§ **Task details**:
Beneath this task are records; print exactly the stretch of them from the line with "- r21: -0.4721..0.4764" through the line with "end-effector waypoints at", both ends included.

Stored data: Begin

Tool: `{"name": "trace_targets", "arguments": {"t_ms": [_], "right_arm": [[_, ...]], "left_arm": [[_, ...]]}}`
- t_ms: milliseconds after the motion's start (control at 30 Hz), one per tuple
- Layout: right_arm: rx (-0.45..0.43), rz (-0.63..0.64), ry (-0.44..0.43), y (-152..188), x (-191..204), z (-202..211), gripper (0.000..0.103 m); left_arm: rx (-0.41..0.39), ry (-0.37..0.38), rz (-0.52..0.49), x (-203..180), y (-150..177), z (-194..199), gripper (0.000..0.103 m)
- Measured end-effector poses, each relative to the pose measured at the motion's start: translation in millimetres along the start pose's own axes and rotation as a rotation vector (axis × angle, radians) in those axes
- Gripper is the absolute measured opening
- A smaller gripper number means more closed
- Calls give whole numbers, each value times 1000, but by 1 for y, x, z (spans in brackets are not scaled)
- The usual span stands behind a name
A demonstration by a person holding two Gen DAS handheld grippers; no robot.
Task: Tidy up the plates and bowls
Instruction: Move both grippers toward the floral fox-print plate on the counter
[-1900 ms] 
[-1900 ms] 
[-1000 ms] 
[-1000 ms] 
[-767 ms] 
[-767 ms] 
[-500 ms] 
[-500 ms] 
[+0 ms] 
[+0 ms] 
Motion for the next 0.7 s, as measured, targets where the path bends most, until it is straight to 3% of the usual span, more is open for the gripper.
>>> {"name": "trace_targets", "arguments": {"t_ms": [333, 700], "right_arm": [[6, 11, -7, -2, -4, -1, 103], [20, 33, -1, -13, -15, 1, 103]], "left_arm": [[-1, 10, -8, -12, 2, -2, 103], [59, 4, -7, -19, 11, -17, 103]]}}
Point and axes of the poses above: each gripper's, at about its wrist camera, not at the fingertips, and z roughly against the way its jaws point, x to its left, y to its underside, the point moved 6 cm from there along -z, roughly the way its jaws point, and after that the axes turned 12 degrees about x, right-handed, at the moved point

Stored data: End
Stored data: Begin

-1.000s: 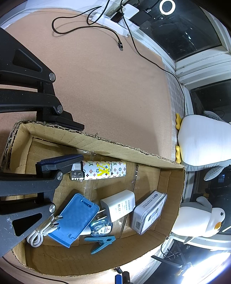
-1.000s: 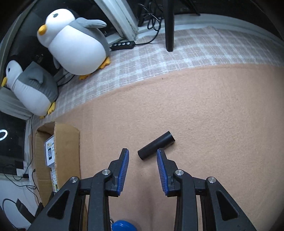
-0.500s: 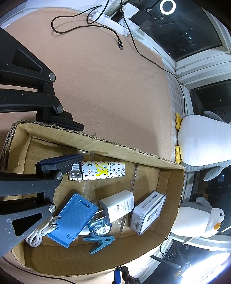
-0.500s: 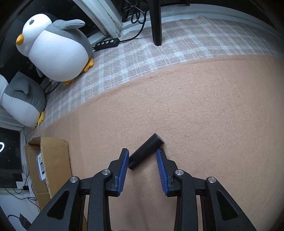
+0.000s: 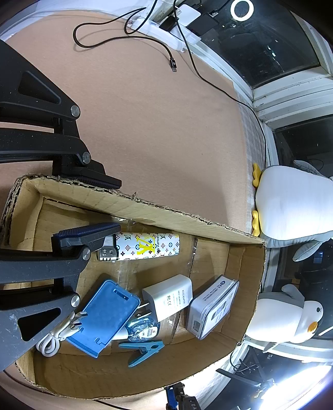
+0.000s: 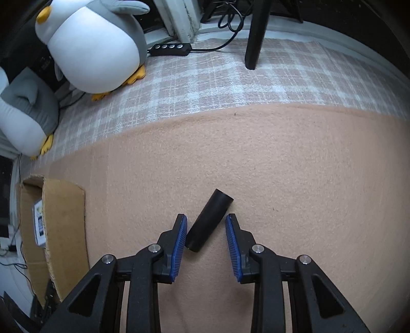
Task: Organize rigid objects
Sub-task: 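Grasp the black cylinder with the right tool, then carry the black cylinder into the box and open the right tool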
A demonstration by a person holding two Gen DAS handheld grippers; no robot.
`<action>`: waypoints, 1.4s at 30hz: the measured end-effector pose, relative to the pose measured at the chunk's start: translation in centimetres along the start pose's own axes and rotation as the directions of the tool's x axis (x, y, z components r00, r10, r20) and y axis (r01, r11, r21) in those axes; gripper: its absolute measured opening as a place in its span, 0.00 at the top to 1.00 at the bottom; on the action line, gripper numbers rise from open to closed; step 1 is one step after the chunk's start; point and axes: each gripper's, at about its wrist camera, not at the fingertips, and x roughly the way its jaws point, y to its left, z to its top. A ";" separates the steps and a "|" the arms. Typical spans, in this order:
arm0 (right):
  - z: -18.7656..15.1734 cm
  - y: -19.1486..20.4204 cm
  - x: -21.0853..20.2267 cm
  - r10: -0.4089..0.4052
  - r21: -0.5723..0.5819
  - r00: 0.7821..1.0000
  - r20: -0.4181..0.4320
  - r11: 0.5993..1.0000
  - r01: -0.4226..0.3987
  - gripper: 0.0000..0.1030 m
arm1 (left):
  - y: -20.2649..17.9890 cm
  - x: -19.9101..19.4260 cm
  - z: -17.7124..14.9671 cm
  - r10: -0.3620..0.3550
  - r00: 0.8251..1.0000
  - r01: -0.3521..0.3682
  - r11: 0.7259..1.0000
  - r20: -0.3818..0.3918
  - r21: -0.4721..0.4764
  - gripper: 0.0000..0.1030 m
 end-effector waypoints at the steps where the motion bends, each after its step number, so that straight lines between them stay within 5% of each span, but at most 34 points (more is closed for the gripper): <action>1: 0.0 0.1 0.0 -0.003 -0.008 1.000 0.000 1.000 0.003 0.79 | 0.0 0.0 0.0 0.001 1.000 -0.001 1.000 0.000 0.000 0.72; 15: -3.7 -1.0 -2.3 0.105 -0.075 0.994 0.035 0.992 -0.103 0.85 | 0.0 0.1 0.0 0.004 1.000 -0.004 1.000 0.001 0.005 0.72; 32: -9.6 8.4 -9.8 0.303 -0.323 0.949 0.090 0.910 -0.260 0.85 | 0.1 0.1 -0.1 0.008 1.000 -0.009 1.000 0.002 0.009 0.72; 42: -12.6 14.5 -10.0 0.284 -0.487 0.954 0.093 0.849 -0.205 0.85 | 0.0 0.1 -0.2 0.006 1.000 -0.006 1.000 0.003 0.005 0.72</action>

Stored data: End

§ **Worked solution**:
  - r21: -0.4721..0.4764
  - gripper: 0.0000..0.1030 m
 end-effector waypoints at the steps where the motion bends, each after its step number, so that straight lines between them stay within 5% of each span, but at most 34 points (more is closed for the gripper): <action>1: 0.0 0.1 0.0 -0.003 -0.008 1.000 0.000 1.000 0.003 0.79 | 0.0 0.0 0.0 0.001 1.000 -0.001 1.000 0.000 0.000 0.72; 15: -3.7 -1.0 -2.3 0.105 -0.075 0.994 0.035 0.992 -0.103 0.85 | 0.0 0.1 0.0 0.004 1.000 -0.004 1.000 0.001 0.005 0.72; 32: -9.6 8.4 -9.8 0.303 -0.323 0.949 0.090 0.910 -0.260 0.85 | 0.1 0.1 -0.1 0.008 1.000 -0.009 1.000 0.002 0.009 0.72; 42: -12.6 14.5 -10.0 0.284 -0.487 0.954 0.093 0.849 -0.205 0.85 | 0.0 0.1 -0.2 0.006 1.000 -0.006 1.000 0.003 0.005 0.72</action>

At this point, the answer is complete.